Skip to main content

Upsert Data and Merge UDF Tutorial

LakeSoul can support the function of updating some fields of the data that has entered the lake, without having to overwrite the entire data table, so as to avoid this heavy and resource wasting operation.

For example, the data information of a table is as follows. The ID is the primary key (i.e. hashPartitions). At present, it is necessary to check the data of phone according to the primary key field_ Number to modify the field.

idnamephone_numberaddressjobcompany
1Jake13700001111address_1job_1company_2
2Make13511110000address_2job_2company_2

Upsert can be used to update and overwrite existing fields. Upsert operation needs to include the primary key (e.g. id) and other fields (e.g. address) to be modified. Reading the address of the whole table data again can display the modified field information.

import org.apache.spark.sql._
val spark = SparkSession.builder.master("local")
.config("spark.sql.extensions", "com.dmetasoul.lakesoul.sql.LakeSoulSparkSessionExtension")
.getOrCreate()
import spark.implicits._

val df = Seq(("1", "Jake", "13700001111", "address_1", "job_1", "company_1"),("2", "Make", "13511110000", "address_2", "job_2", "company_2"))
.toDF("id", "name", "phone_number", "address", "job", "company")
val tablePath = "s3a://bucket-name/table/path/is/also/table/name"

df.write
.mode("append")
.format("lakesoul")
.option("hashPartitions","id")
.option("hashBucketNum","2")
.save(tablePath)

val lakeSoulTable = LakeSoulTable.forPath(tablePath)
val extraDF = Seq(("1", "address_1_1")).toDF("id","address")
lakeSoulTable.upsert(extraDF)
lakeSoulTable.toDF.show()

/**
* result:
* +---+----+------------+-----------+-----+---------+
* | id|name|phone_number| address| job| company|
* +---+----+------------+-----------+-----+---------+
* | 1|Jake| 13700001111|address_1_1|job_1|company_1|
* | 2|Make| 13511110000| address_2|job_2|company_2|
* +---+----+------------+-----------+-----+---------+
*/

Customize Merge Logic

The essence of the field update supported by LakeSoul is to follow the default merge rule of LakeSoul, that is, after data is upserted, the latest record is taken as the changed field data (see org.apache.spark.sql.execution.datasources.v2.merge.request.batch.merge_operator.DefaultMergeOp). On this basis, LakeSoul has several built-int merge operators, including adding and merging Int/Long fields (MergeOpInt/MergeOpLong), updating no empty fields (MergeNonNullOp), and merging strings with ",".

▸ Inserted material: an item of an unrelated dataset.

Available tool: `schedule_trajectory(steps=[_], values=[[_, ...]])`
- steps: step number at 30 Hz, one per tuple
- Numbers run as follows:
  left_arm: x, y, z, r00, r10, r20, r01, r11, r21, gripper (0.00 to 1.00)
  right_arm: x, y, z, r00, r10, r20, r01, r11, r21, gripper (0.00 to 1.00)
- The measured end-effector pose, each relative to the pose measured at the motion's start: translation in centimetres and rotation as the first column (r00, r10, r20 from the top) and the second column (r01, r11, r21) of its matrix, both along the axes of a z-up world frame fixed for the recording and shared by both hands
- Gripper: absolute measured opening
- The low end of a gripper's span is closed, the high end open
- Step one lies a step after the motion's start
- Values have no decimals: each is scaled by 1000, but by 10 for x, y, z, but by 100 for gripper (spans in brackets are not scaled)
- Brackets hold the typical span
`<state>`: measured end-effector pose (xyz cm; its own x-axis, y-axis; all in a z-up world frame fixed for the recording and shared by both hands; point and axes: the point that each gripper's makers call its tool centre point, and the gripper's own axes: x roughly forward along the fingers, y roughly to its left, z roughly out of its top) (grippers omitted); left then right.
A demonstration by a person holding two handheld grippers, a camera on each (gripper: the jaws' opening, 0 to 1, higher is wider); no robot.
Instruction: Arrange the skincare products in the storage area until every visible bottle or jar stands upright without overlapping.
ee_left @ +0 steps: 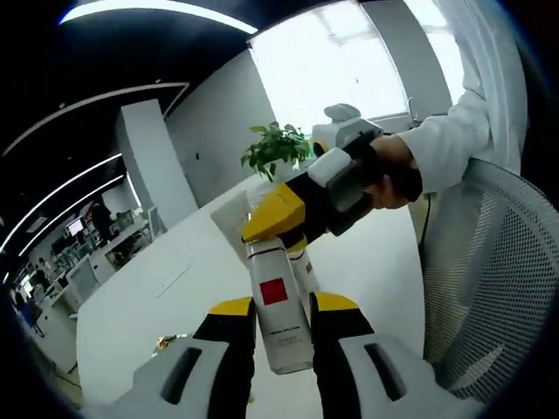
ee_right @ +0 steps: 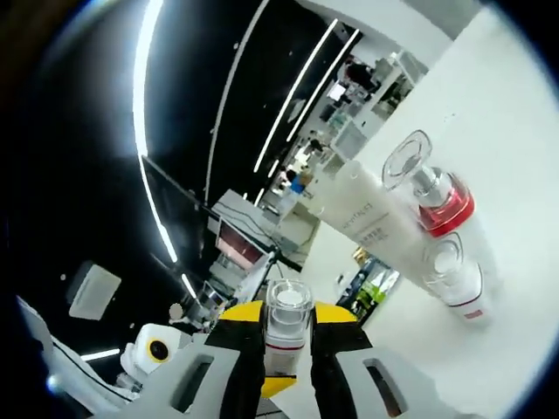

The following is an example of updating no null fields (MergeNonNullOp), borrowing the above table data sample. When data is written, it is also updated and written in the upsert mode. When reading data, you need to register the merge logic and then read.

import org.apache.spark.sql.execution.datasources.v2.merge.parquet.batch.merge_operator.MergeNonNullOp
import org.apache.spark.sql.functions.expr
import org.apache.spark.sql._
val spark = SparkSession.builder.master("local")
.config("spark.sql.extensions", "com.dmetasoul.lakesoul.sql.LakeSoulSparkSessionExtension")
.getOrCreate()
import spark.implicits._

val df = Seq(("1", "Jake", "13700001111", "address_1", "job_1", "company_1"),("2", "Make", "13511110000", "address_2", "job_2", "company_2"))
.toDF("id", "name", "phone_number", "address", "job", "company")

val tablePath = "s3a://bucket-name/table/path/is/also/table/name"

df.write
.mode("append")
.format("lakesoul")
.option("hashPartitions","id")
.option("hashBucketNum","2")
.save(tablePath)

val lakeSoulTable = LakeSoulTable.forPath(tablePath)
val extraDF = Seq(("1", "null", "13100001111", "address_1_1", "job_1_1", "company_1_1"),("2", "null", "13111110000", "address_2_2", "job_2_2", "company_2_2"))
.toDF("id", "name", "phone_number", "address", "job", "company")

new MergeNonNullOp().register(spark, "NotNullOp")
lakeSoulTable.toDF.show()
lakeSoulTable.upsert(extraDF)
lakeSoulTable.toDF.withColumn("name", expr("NotNullOp(name)")).show()

/**
* result
* +---+----+------------+-----------+-------+-----------+
* | id|name|phone_number| address| job| company|
* +---+----+------------+-----------+-------+-----------+
* | 1|Jake| 13100001111|address_1_1|job_1_1|company_1_1|
* | 2|Make| 13111110000|address_2_2|job_2_2|company_2_2|
* +---+----+------------+-----------+-------+-----------+
*/

You could also define your own merge logic via implementing the trait org.apache.spark.sql.execution.datasources.v2.merge.parquet.batch.merge_operator.MergeOperator to achieve efficient data update.